En el Antiguo Testamento, la conversión era comprendida como un volver atrás, regresar al camino abandonado. Pero Juan y luego Jesús usan otro concepto, otra palabra: *metanoia*, es decir, cambiar la mente, permitir que Dios transforme nuestros modos de comprender la realidad. Convertirse cristianamente no significa añorar tiempos pasados, sino dejar que la presencia de Cristo ilumine nuestros criterios, sane nuestras heridas, enderece nuestras prioridades, nos ayude a distinguir lo esencial de lo secundario y así cambiar nuestro modo de ver el presente para construir un futuro mejor, un futuro según el querer de Dios.
La cercanía del reino debiera provocar en nosotros revisar lo que hacemos, lo que esperamos, lo que deseamos. El Adviento no es un tiempo de espera pasiva, sino de abrir espacio para que aquel que viene pueda entrar en nuestras vidas, abrirle espacio en nuestros pensamientos, en nuestras relaciones, en nuestras decisiones.

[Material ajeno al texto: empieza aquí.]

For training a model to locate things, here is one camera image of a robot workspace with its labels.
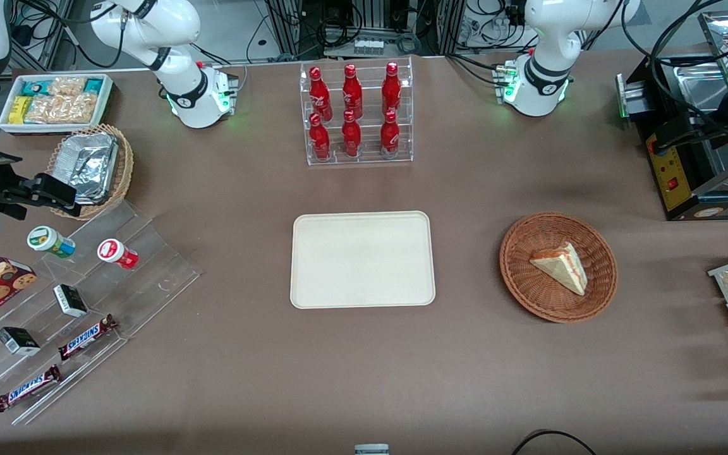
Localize light tan wicker basket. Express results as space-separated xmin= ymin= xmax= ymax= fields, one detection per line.
xmin=47 ymin=124 xmax=135 ymax=221

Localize wrapped triangular sandwich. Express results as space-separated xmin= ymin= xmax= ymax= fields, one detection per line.
xmin=530 ymin=241 xmax=588 ymax=296

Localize brown round wicker basket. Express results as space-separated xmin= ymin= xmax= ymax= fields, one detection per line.
xmin=499 ymin=212 xmax=619 ymax=324

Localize cream rectangular plastic tray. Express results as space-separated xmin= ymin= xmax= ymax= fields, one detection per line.
xmin=290 ymin=210 xmax=436 ymax=310

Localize green lidded cup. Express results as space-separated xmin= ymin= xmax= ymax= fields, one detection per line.
xmin=27 ymin=226 xmax=76 ymax=259

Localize black sealing machine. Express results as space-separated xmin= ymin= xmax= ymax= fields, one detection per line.
xmin=617 ymin=57 xmax=728 ymax=222

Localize stack of foil containers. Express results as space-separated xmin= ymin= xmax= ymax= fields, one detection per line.
xmin=68 ymin=131 xmax=119 ymax=206

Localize clear bag of crackers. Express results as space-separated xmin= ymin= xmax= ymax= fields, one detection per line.
xmin=24 ymin=94 xmax=99 ymax=124
xmin=49 ymin=77 xmax=88 ymax=97

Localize red lidded cup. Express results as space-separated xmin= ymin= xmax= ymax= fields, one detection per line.
xmin=97 ymin=238 xmax=139 ymax=270

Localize small black carton box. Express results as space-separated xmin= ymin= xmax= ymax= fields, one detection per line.
xmin=53 ymin=284 xmax=88 ymax=318
xmin=0 ymin=326 xmax=42 ymax=356

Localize white rectangular snack bin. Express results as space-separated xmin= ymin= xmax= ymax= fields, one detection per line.
xmin=0 ymin=73 xmax=115 ymax=135

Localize clear acrylic stepped display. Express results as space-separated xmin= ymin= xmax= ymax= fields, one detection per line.
xmin=0 ymin=201 xmax=200 ymax=425

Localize Snickers chocolate bar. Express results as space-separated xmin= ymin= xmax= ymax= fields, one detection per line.
xmin=0 ymin=365 xmax=62 ymax=413
xmin=58 ymin=314 xmax=118 ymax=361

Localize red cola bottle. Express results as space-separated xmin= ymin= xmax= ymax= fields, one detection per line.
xmin=309 ymin=112 xmax=331 ymax=161
xmin=341 ymin=110 xmax=362 ymax=157
xmin=342 ymin=63 xmax=363 ymax=119
xmin=382 ymin=61 xmax=402 ymax=116
xmin=309 ymin=66 xmax=333 ymax=122
xmin=380 ymin=111 xmax=400 ymax=156

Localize clear acrylic bottle rack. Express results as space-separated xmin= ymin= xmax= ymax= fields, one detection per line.
xmin=300 ymin=56 xmax=414 ymax=166

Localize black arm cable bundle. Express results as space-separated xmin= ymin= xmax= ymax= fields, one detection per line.
xmin=620 ymin=0 xmax=728 ymax=137

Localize black cable loop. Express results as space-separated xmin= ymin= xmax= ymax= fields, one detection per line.
xmin=511 ymin=429 xmax=598 ymax=455

Esta conversión no consiste solo en corregir comportamientos externos; es más radical, es profunda. Es permitir a Dios que transforme la raíz de donde brotan nuestros pensamientos y acciones. Es aprender a mirar la realidad, no con la mirada mundana del individualismo, del consumismo o de cualquier ideología, sino con la mirada de Cristo, que sabe reconocer el mal con realismo, pero también descubre el bien aún donde parece no haberlo. Y, sobre todo, es aprender a amar como él: con firmeza frente al pecado, pero con una compasión inmensa hacia la persona que lo comete y lo sufre. En los evangelios vemos continuamente esta doble actitud. Jesús denuncia lo que destruye al ser humano, pero nunca cierra la puerta a quien quiere volver a levantarse.
Por eso San Pablo, en la segunda lectura, nos recuerda que el Dios al que seguimos es el Dios de la paciencia y del consuelo. Dios no se cansa de nosotros, aunque a veces nosotros nos cansemos de él y dejemos a un lado su camino. Dios no pierde la esperanza, aunque nosotros tal vez la perdamos y caigamos en la desesperación.
Pidamos, por lo tanto, junto a San Pablo, que él, Dios, nos conceda tener los mismos sentimientos de Cristo Jesús, de tal modo de dejar que el corazón del Señor modele el nuestro.
Adviento nos ofrece una gran oportunidad. Nos invita a mirar como Isaías, a sentir como Pablo y a actuar como Juan Bautista. Nos ayuda a no dejarnos arrastrar por el clima de desesperanza, sino a aprender a reconocer los brotes nuevos que Dios está haciendo surgir. Nos pide abandonar la dureza interior y permitir que Cristo renueve nuestra mente y nuestro corazón. Si caminamos así, la Navidad que se aproxima no será solo un recuerdo del pasado, sino la experiencia viva de que Dios sigue naciendo allí donde encuentra un corazón dispuesto a recibirlo. Amén.